The repeated image of the feathers refers to one of Bakers more famous costumes, itself topless by design, a symbol of beauty, but also the baggage attached to black sexuality: is it art, or exploitation? Cortez never answers the question, instead moving toward another tier of Josephine’s life, and the third (and longest) stanza of the poem. Here, “Josephine of the birdheads, ostrich plumes, bananas and sparkling G-strings” is also Josephine the “rosette of resistance;” the concept of doubling and “double-jointed” repeated a dozen times, implying the cascade of dualities Josephine’s (the name itself would later repeat into infinity) black body twisted and expanded to satisfy.
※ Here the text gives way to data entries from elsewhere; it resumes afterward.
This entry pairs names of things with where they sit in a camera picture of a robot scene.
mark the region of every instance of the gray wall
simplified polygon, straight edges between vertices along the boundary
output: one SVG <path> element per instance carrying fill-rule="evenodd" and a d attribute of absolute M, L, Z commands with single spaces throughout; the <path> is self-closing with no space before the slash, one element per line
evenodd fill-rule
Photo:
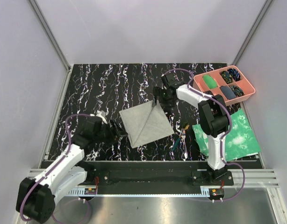
<path fill-rule="evenodd" d="M 36 168 L 65 70 L 26 0 L 0 1 L 0 223 Z"/>
<path fill-rule="evenodd" d="M 231 63 L 265 0 L 37 0 L 69 63 Z"/>
<path fill-rule="evenodd" d="M 256 88 L 246 109 L 287 205 L 287 0 L 274 1 L 238 67 Z"/>

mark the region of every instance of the divided container
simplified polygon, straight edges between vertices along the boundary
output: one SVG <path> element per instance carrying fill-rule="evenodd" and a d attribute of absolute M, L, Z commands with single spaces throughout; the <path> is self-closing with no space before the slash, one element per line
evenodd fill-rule
<path fill-rule="evenodd" d="M 222 71 L 227 71 L 228 69 L 236 69 L 240 73 L 240 80 L 236 82 L 234 79 L 232 79 L 232 83 L 227 84 L 224 81 L 224 79 L 222 78 L 222 76 L 220 75 L 220 73 Z M 208 86 L 206 85 L 204 79 L 203 79 L 204 75 L 211 76 L 216 81 L 217 87 L 214 89 L 209 89 Z M 230 99 L 230 100 L 227 99 L 225 97 L 225 95 L 222 93 L 222 91 L 220 90 L 220 87 L 221 86 L 231 86 L 231 85 L 238 86 L 240 89 L 242 89 L 244 96 L 236 97 L 235 99 Z M 200 75 L 195 75 L 194 76 L 194 88 L 197 90 L 200 90 L 201 92 L 205 92 L 205 91 L 210 90 L 214 96 L 217 94 L 221 95 L 227 106 L 245 101 L 252 94 L 254 94 L 256 92 L 255 88 L 251 85 L 251 83 L 245 78 L 245 76 L 242 74 L 242 72 L 234 65 L 224 67 L 221 69 L 217 69 L 214 71 L 209 71 L 209 72 L 206 72 L 206 73 L 203 73 Z"/>

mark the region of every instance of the black marble tabletop
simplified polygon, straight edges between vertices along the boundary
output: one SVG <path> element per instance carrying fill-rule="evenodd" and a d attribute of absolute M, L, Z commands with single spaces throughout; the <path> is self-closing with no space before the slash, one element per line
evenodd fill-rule
<path fill-rule="evenodd" d="M 183 68 L 194 74 L 201 74 L 227 66 L 225 63 L 168 63 L 168 64 L 76 64 L 73 67 L 62 110 L 58 119 L 48 160 L 55 160 L 68 144 L 64 120 L 76 113 L 92 113 L 103 110 L 106 119 L 114 119 L 122 126 L 119 111 L 153 99 L 153 87 L 161 86 L 161 75 L 173 68 Z M 176 72 L 176 77 L 187 83 L 187 73 Z M 240 105 L 229 107 L 231 113 Z M 128 138 L 107 147 L 103 143 L 93 147 L 86 155 L 88 161 L 180 161 L 183 160 L 184 146 L 172 148 L 179 137 L 180 126 L 185 122 L 195 125 L 199 122 L 198 111 L 190 104 L 179 100 L 177 106 L 164 111 L 175 134 L 155 142 L 132 149 Z M 71 135 L 78 133 L 85 118 L 70 122 Z M 194 132 L 187 132 L 187 160 L 204 160 L 194 140 Z"/>

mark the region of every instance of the tie-dye green fabric
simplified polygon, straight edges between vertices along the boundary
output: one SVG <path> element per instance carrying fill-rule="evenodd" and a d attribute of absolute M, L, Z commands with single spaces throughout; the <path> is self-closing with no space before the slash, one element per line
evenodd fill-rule
<path fill-rule="evenodd" d="M 257 139 L 251 130 L 248 120 L 243 112 L 239 110 L 231 115 L 233 127 L 226 137 L 225 156 L 226 160 L 234 160 L 247 155 L 256 154 L 261 151 Z M 200 151 L 208 156 L 208 139 L 200 125 L 193 125 L 196 141 Z"/>

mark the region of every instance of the fork
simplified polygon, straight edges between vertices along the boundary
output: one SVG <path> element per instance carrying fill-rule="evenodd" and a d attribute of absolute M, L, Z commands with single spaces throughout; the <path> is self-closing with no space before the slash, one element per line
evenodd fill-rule
<path fill-rule="evenodd" d="M 181 134 L 180 136 L 181 136 L 181 138 L 183 140 L 183 144 L 184 144 L 184 157 L 185 157 L 185 159 L 187 159 L 188 158 L 188 153 L 187 153 L 187 148 L 186 148 L 186 143 L 185 143 L 186 133 L 185 133 L 185 129 L 184 128 L 181 129 L 181 133 L 180 134 Z"/>

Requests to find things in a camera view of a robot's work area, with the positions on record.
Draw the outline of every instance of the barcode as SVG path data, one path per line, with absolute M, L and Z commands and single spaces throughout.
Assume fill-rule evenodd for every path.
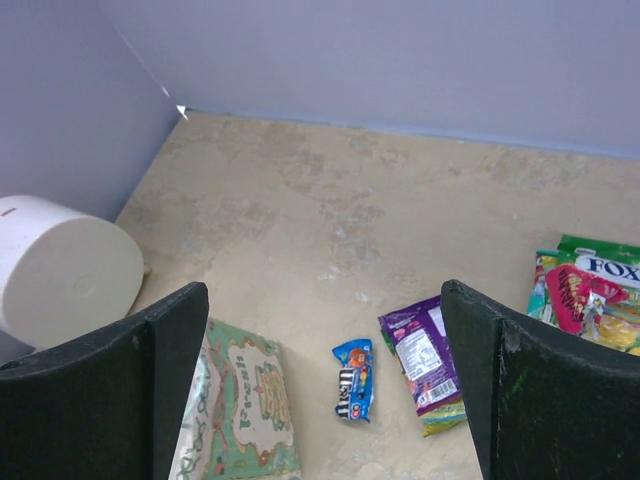
M 453 380 L 449 379 L 427 392 L 427 395 L 429 395 L 429 403 L 436 403 L 449 395 L 453 395 L 457 391 L 456 384 Z

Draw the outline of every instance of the nutrition label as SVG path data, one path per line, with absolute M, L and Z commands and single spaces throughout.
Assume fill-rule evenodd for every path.
M 442 360 L 424 330 L 403 338 L 396 345 L 396 353 L 412 382 L 442 366 Z
M 444 320 L 442 319 L 442 310 L 440 310 L 440 307 L 432 308 L 427 313 L 431 317 L 431 320 L 433 320 L 433 323 L 435 323 L 436 328 L 438 329 L 438 333 L 440 334 L 440 336 L 441 337 L 446 337 L 447 336 L 447 332 L 444 329 Z

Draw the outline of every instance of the green package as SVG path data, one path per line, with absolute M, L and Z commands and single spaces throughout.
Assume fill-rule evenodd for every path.
M 210 320 L 170 480 L 300 480 L 276 342 Z
M 640 247 L 563 235 L 557 252 L 556 268 L 570 266 L 613 282 L 626 297 L 618 302 L 604 302 L 597 324 L 585 325 L 581 336 L 619 351 L 640 354 Z M 574 275 L 570 272 L 575 270 L 567 270 L 568 275 Z M 558 326 L 557 312 L 551 308 L 549 285 L 545 287 L 545 310 L 550 315 L 539 319 Z

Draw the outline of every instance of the snack package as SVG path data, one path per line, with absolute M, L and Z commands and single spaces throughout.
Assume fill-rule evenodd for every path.
M 389 335 L 382 330 L 380 333 L 382 334 L 389 351 L 394 357 L 398 358 L 396 349 L 393 346 L 393 342 Z M 458 399 L 445 403 L 444 405 L 421 415 L 420 419 L 423 423 L 423 435 L 428 437 L 429 435 L 443 432 L 461 422 L 464 422 L 467 419 L 467 412 L 462 399 Z
M 336 414 L 344 420 L 369 420 L 373 403 L 373 342 L 366 338 L 351 340 L 333 349 L 340 360 L 340 397 Z
M 378 320 L 400 359 L 419 416 L 460 399 L 439 296 Z
M 551 321 L 551 304 L 547 299 L 547 273 L 558 264 L 557 250 L 538 250 L 536 252 L 536 272 L 533 279 L 533 290 L 529 297 L 527 315 L 545 323 Z
M 170 480 L 300 480 L 277 342 L 210 319 Z
M 640 354 L 640 248 L 564 235 L 545 275 L 549 323 Z

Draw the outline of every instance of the candy wrapper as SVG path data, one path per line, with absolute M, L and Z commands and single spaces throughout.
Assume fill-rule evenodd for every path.
M 419 416 L 460 399 L 439 296 L 378 320 L 400 359 Z
M 384 338 L 389 351 L 394 357 L 398 358 L 396 349 L 393 346 L 393 342 L 389 335 L 383 330 L 381 330 L 380 333 L 382 333 L 382 337 Z M 449 430 L 451 427 L 464 422 L 467 419 L 467 412 L 462 399 L 456 399 L 451 400 L 430 412 L 424 413 L 420 416 L 420 419 L 423 424 L 423 435 L 428 437 L 429 435 L 435 435 L 436 433 Z
M 536 252 L 536 272 L 533 282 L 533 290 L 529 297 L 527 315 L 545 323 L 551 321 L 551 304 L 547 298 L 546 276 L 549 271 L 558 265 L 558 252 L 556 250 L 538 250 Z
M 640 355 L 640 248 L 564 235 L 555 263 L 544 275 L 545 308 L 537 318 Z
M 340 398 L 336 414 L 344 420 L 369 420 L 373 403 L 373 342 L 366 338 L 351 340 L 333 349 L 340 360 Z

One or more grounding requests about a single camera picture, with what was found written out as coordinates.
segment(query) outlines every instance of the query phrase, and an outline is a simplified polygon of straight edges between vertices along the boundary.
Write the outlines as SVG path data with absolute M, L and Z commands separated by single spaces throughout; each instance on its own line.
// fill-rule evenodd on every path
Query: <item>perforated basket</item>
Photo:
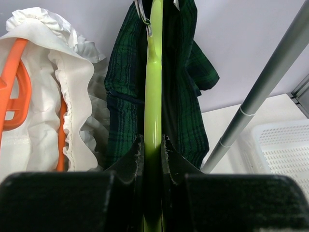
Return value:
M 309 119 L 260 125 L 253 137 L 254 171 L 293 178 L 309 199 Z

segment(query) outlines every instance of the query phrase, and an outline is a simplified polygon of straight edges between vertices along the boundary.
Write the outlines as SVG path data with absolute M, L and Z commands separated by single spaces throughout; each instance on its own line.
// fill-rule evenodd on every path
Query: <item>dark green plaid cloth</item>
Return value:
M 166 53 L 169 53 L 170 46 L 174 46 L 171 48 L 174 59 L 170 59 L 170 54 L 166 55 L 167 58 L 163 58 L 163 61 L 169 59 L 172 65 L 169 66 L 169 63 L 164 61 L 162 66 L 164 80 L 170 81 L 168 78 L 171 78 L 173 81 L 173 90 L 170 91 L 176 99 L 173 101 L 176 137 L 174 145 L 178 152 L 199 168 L 209 145 L 197 96 L 200 95 L 200 90 L 212 88 L 219 77 L 193 41 L 197 21 L 194 0 L 179 0 L 180 11 L 174 6 L 166 6 L 166 2 L 172 3 L 164 1 L 164 10 L 173 9 L 167 16 L 171 19 L 164 18 L 164 28 L 168 33 L 166 30 L 163 32 L 166 33 L 164 38 L 167 38 L 163 39 L 163 52 L 166 48 Z M 144 3 L 146 13 L 150 11 L 150 7 L 151 4 Z M 177 37 L 168 28 L 178 28 Z M 169 37 L 176 38 L 173 40 L 177 42 L 169 43 Z M 118 161 L 129 151 L 136 137 L 143 134 L 146 58 L 145 25 L 132 4 L 115 42 L 105 78 L 107 105 L 111 114 L 105 168 Z

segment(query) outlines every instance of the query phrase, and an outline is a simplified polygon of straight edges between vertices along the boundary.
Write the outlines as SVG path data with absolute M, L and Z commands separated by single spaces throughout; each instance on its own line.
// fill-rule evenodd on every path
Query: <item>white fabric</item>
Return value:
M 102 129 L 102 125 L 93 125 L 95 120 L 88 119 L 91 101 L 87 87 L 94 74 L 92 62 L 102 62 L 105 56 L 64 18 L 38 7 L 13 12 L 13 17 L 7 21 L 7 30 L 8 33 L 0 38 L 0 70 L 15 39 L 28 39 L 22 60 L 31 78 L 32 95 L 26 121 L 19 128 L 3 133 L 0 180 L 13 172 L 48 171 L 56 167 L 60 92 L 68 106 L 64 117 L 68 145 L 64 153 L 69 159 L 69 171 L 96 168 L 98 163 L 92 152 L 96 142 L 91 131 Z M 98 70 L 93 83 L 102 77 L 100 72 L 105 69 Z M 18 95 L 18 85 L 14 85 L 11 96 L 14 95 Z M 100 101 L 95 96 L 91 99 Z M 98 104 L 106 109 L 104 101 Z M 87 119 L 90 125 L 80 135 Z

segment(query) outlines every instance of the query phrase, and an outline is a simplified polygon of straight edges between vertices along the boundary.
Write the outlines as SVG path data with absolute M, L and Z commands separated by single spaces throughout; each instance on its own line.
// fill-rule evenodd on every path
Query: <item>orange plastic frame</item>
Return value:
M 21 60 L 22 54 L 28 40 L 17 38 L 13 44 L 11 51 L 4 64 L 2 74 L 0 76 L 0 146 L 3 131 L 16 129 L 26 120 L 30 99 L 31 99 L 31 81 L 26 67 Z M 10 99 L 13 89 L 15 77 L 17 77 L 19 85 L 19 94 L 17 99 Z M 65 134 L 63 131 L 64 113 L 67 106 L 61 98 L 60 110 L 60 128 L 59 128 L 59 159 L 57 171 L 64 170 L 63 147 L 65 145 Z M 7 112 L 14 112 L 14 116 L 10 120 L 5 120 Z

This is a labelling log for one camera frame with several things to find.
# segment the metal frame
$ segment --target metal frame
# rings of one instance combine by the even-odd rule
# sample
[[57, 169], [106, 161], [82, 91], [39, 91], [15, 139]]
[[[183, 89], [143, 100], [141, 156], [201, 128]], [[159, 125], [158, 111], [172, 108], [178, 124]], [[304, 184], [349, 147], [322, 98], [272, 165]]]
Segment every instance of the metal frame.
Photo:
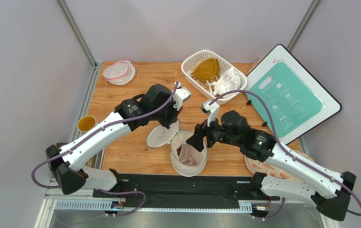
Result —
[[84, 37], [81, 34], [81, 31], [79, 31], [78, 25], [76, 25], [76, 22], [74, 20], [74, 17], [71, 14], [71, 11], [68, 8], [68, 5], [66, 4], [65, 0], [56, 0], [58, 6], [61, 9], [61, 12], [63, 13], [66, 21], [68, 22], [69, 27], [72, 29], [72, 33], [74, 34], [76, 40], [78, 41], [78, 44], [80, 45], [81, 49], [83, 50], [86, 58], [88, 59], [89, 64], [92, 66], [93, 69], [96, 68], [97, 63], [86, 44]]
[[[92, 66], [93, 71], [89, 78], [88, 87], [84, 94], [83, 102], [81, 109], [78, 112], [78, 116], [76, 120], [78, 121], [82, 116], [86, 115], [89, 110], [91, 98], [93, 96], [93, 92], [95, 90], [95, 85], [97, 82], [97, 78], [99, 76], [101, 63], [97, 63], [92, 56], [89, 47], [87, 46], [75, 20], [67, 6], [65, 0], [56, 0], [58, 6], [60, 7], [64, 17], [66, 18], [74, 36], [76, 37], [81, 49], [83, 50], [89, 64]], [[322, 0], [313, 0], [310, 7], [308, 8], [306, 14], [304, 15], [302, 21], [300, 22], [299, 27], [294, 33], [287, 49], [292, 51], [297, 44], [299, 38], [301, 37], [303, 31], [314, 15], [315, 11], [319, 7]], [[71, 133], [70, 140], [78, 138], [80, 132], [75, 127]], [[305, 146], [305, 142], [302, 137], [299, 138], [300, 146], [303, 152], [307, 152], [307, 148]], [[56, 185], [57, 182], [55, 179], [51, 179], [50, 185]], [[65, 209], [93, 209], [93, 210], [105, 210], [106, 205], [104, 202], [112, 201], [112, 200], [120, 200], [119, 198], [93, 198], [92, 190], [79, 190], [71, 195], [62, 194], [60, 189], [49, 189], [46, 192], [46, 195], [43, 200], [43, 204], [41, 206], [41, 210], [38, 214], [38, 218], [35, 224], [35, 228], [48, 228], [51, 224], [53, 213], [55, 209], [65, 208]], [[141, 211], [180, 211], [180, 212], [229, 212], [229, 213], [247, 213], [247, 210], [251, 209], [251, 203], [258, 203], [255, 201], [245, 201], [241, 200], [240, 209], [204, 209], [204, 210], [196, 210], [196, 209], [150, 209], [145, 208], [141, 209]], [[332, 220], [330, 218], [325, 217], [321, 214], [321, 219], [325, 228], [339, 228], [338, 222]]]
[[296, 32], [294, 33], [292, 39], [290, 40], [289, 45], [287, 46], [287, 50], [290, 52], [294, 49], [296, 43], [300, 39], [301, 35], [303, 34], [305, 28], [307, 27], [308, 23], [310, 22], [311, 18], [314, 16], [315, 11], [320, 6], [320, 3], [323, 0], [313, 0], [308, 8], [307, 12], [304, 14], [303, 19], [300, 22]]

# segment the white basket
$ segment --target white basket
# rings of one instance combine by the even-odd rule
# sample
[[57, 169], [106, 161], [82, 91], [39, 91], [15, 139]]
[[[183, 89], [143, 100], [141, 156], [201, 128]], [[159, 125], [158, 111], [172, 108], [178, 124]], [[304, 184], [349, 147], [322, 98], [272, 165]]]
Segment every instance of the white basket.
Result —
[[[208, 99], [213, 100], [216, 97], [213, 96], [212, 94], [210, 94], [210, 92], [208, 90], [203, 88], [198, 82], [196, 82], [191, 77], [192, 66], [194, 66], [199, 60], [207, 59], [207, 58], [216, 58], [218, 60], [218, 64], [220, 66], [220, 76], [221, 76], [221, 74], [224, 73], [224, 71], [228, 70], [231, 67], [234, 67], [231, 63], [227, 62], [225, 59], [223, 59], [216, 53], [209, 51], [209, 50], [203, 50], [203, 51], [196, 52], [195, 54], [193, 54], [192, 56], [187, 58], [185, 61], [183, 61], [181, 68], [182, 68], [182, 72], [185, 74], [186, 80], [189, 81], [197, 90], [199, 90]], [[244, 89], [248, 83], [247, 77], [240, 70], [238, 70], [238, 72], [240, 74], [240, 79], [241, 79], [240, 89]], [[221, 98], [221, 99], [217, 100], [217, 104], [223, 105], [223, 104], [229, 102], [232, 98], [234, 98], [238, 94], [239, 93], [234, 93], [227, 98]]]

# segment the instruction board
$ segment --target instruction board
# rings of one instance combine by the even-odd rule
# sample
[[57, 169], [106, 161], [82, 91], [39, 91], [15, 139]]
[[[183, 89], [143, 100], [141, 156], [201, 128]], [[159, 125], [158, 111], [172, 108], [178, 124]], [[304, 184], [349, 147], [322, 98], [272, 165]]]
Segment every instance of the instruction board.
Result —
[[[277, 135], [289, 143], [341, 110], [340, 103], [286, 50], [277, 45], [247, 76], [247, 90], [259, 95], [271, 112]], [[264, 122], [262, 104], [247, 95]]]

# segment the plastic basket
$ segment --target plastic basket
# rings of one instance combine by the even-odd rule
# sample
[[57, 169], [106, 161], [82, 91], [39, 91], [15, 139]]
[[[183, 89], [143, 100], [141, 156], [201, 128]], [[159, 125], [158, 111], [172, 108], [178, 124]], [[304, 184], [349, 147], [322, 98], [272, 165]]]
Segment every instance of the plastic basket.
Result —
[[206, 166], [207, 162], [207, 147], [206, 141], [203, 140], [204, 149], [201, 153], [201, 162], [196, 166], [187, 166], [179, 161], [177, 149], [186, 143], [186, 140], [190, 138], [194, 133], [191, 131], [180, 130], [171, 140], [171, 162], [173, 169], [184, 177], [193, 177], [201, 173]]
[[[213, 100], [216, 97], [213, 96], [212, 94], [210, 94], [208, 90], [206, 90], [204, 87], [202, 87], [198, 82], [196, 82], [191, 77], [191, 73], [192, 73], [191, 68], [199, 60], [213, 58], [213, 57], [218, 60], [218, 64], [220, 66], [220, 76], [221, 76], [221, 74], [224, 73], [224, 71], [228, 70], [231, 67], [234, 67], [231, 63], [227, 62], [225, 59], [223, 59], [216, 53], [209, 51], [209, 50], [203, 50], [203, 51], [196, 52], [195, 54], [193, 54], [192, 56], [187, 58], [185, 61], [183, 61], [182, 65], [181, 65], [182, 72], [185, 74], [186, 80], [188, 82], [190, 82], [197, 90], [199, 90], [203, 95], [205, 95], [210, 100]], [[241, 79], [240, 89], [244, 89], [248, 83], [247, 77], [240, 70], [238, 70], [238, 72], [240, 74], [240, 79]], [[221, 98], [221, 99], [217, 100], [217, 104], [223, 105], [223, 104], [229, 102], [232, 98], [234, 98], [237, 95], [238, 95], [238, 93], [234, 93], [233, 95], [231, 95], [227, 98]]]

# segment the metal pole
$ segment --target metal pole
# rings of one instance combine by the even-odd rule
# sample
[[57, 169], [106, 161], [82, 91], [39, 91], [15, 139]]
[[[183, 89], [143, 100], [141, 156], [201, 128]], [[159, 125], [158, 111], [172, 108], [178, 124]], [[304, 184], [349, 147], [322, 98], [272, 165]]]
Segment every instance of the metal pole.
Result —
[[86, 45], [86, 42], [84, 40], [84, 37], [82, 36], [81, 32], [79, 31], [78, 25], [76, 25], [74, 17], [71, 14], [71, 11], [69, 11], [68, 5], [66, 4], [65, 0], [56, 0], [58, 6], [60, 7], [66, 21], [68, 22], [68, 25], [72, 29], [72, 32], [74, 33], [74, 36], [76, 40], [78, 41], [80, 47], [84, 51], [84, 54], [86, 58], [88, 59], [89, 63], [91, 64], [93, 69], [96, 69], [97, 63], [92, 56], [91, 51], [88, 48], [88, 45]]
[[292, 39], [290, 40], [289, 45], [287, 46], [287, 50], [289, 50], [290, 52], [292, 52], [293, 48], [295, 47], [296, 43], [298, 42], [298, 40], [301, 37], [302, 33], [304, 32], [305, 28], [307, 27], [308, 22], [313, 17], [315, 11], [320, 6], [321, 2], [322, 2], [322, 0], [313, 0], [313, 2], [311, 2], [310, 7], [308, 8], [307, 12], [305, 13], [302, 21], [300, 22], [299, 27], [297, 28]]
Cortez’ poetry is not always as nostalgic and loving like So Many Feathers. As a product of turbulent times, she also created works reflective of the tension, frustration, and bitchiness (as she describes it) necessary for creative expression at the time. While Rape is one of the better expressions of that explosive passion, the idea of where giants like Cortez think we will go from here appeals more strongly. Tell Me, from the 1984 collection “On All Fronts” blends the lamenting passion shown for Josephine Baker with the free jazz rhythm begun in Do You Think, with the rage expressed on Inez’ behalf and all the struggle of 40 years of attempted civil progress. Through images of “plutonium sludge,” “contaminated puss,” the vexation of nerves, ideals of being a “nameless homeless sexless piece of shit” getting high off of neutron bombs, and a desperate plea for it to be all a dream, she asks if, after everything we’ve been through, is this all we have?